CBDCs - more aid to financial insiders?

Suddenly, the news is full of reports of advances in central bank digital currencies (CBDCs). After dull reports piling up for years and earnest working groups investigating the various uses of digital money, the last six months has seen every major central bank falling over themselves to tell us they are happy for their currency to go digital. Of course they are. With policy-makers completely out of ideas for boosting economic growth, a digital currency at least offers them the ideal route to expropriate anyone they deem worth fleecing. Why worry about the generation of societal wealth when you can steal it?

Though perhaps we don't need to worry about general expropriation or the complete loss of privacy quite yet. As I wrote here a couple of days ago, central banks money is already used extensively in securities settlement for 'professionals'. And the more Quantitative Easing from central banks, the less room for conventional credit creation on banks balance sheets.

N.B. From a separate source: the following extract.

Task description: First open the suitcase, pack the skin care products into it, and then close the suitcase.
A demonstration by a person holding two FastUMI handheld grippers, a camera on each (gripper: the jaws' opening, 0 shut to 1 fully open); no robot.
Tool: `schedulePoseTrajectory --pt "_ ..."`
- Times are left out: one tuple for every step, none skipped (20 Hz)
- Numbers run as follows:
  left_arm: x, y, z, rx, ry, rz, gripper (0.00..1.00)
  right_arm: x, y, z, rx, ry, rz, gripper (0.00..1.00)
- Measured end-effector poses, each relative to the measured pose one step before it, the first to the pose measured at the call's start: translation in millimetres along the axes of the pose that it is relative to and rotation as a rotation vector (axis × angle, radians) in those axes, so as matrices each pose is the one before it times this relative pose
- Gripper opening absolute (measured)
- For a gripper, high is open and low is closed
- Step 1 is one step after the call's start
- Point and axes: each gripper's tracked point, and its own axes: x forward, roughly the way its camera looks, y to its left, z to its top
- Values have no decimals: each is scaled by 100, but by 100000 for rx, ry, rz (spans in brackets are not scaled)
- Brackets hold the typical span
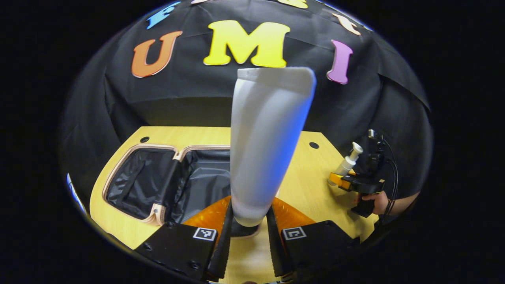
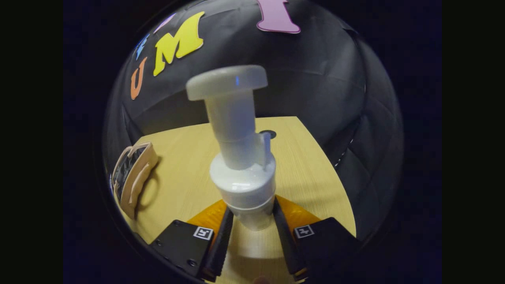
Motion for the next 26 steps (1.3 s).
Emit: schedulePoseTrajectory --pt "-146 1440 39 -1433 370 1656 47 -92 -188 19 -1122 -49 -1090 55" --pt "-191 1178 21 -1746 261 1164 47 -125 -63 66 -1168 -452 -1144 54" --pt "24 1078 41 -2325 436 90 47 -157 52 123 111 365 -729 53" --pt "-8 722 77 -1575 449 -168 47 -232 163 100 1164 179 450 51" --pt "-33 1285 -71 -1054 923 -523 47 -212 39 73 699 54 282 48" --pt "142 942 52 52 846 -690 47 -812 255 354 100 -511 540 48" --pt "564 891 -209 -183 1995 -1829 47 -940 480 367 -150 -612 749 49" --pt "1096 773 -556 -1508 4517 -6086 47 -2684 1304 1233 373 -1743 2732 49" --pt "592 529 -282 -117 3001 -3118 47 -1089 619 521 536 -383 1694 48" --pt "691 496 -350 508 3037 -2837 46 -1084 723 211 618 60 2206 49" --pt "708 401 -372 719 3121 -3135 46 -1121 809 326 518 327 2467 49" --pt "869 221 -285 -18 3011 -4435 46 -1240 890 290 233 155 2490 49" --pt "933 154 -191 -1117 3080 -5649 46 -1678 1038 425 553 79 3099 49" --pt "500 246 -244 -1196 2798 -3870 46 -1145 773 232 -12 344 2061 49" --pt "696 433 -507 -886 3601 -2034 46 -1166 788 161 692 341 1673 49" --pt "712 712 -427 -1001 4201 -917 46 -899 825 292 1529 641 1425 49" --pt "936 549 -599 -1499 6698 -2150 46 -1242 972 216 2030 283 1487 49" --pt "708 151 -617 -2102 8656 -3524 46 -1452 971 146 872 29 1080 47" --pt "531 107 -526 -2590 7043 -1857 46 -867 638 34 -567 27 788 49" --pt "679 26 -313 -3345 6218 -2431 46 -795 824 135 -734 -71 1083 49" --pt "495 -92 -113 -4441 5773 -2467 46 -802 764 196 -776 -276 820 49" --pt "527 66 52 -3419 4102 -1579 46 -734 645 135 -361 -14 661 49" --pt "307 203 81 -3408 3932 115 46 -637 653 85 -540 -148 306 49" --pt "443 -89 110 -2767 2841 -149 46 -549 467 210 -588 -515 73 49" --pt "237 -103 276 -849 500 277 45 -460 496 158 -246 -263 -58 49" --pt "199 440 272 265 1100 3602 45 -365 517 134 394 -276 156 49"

Continuing this move towards a state intervention into all things economic, most plans for CBDCs seem to focus on settlement of financial transactions rather than replacement of cash. The Swiss National Bank, the Bank of England, the ECB and other central banks have all investigated how digital currencies may improve the efficiency of settlement.

Before we congratulate our central bankers on allowing us to continue with cash a bit longer, maybe we should be asking why we need to facilitate more financial intermediation when the existing very active 'professional' financial intermediation does not appear to have added to economic wellbeing of the 'amateur' public.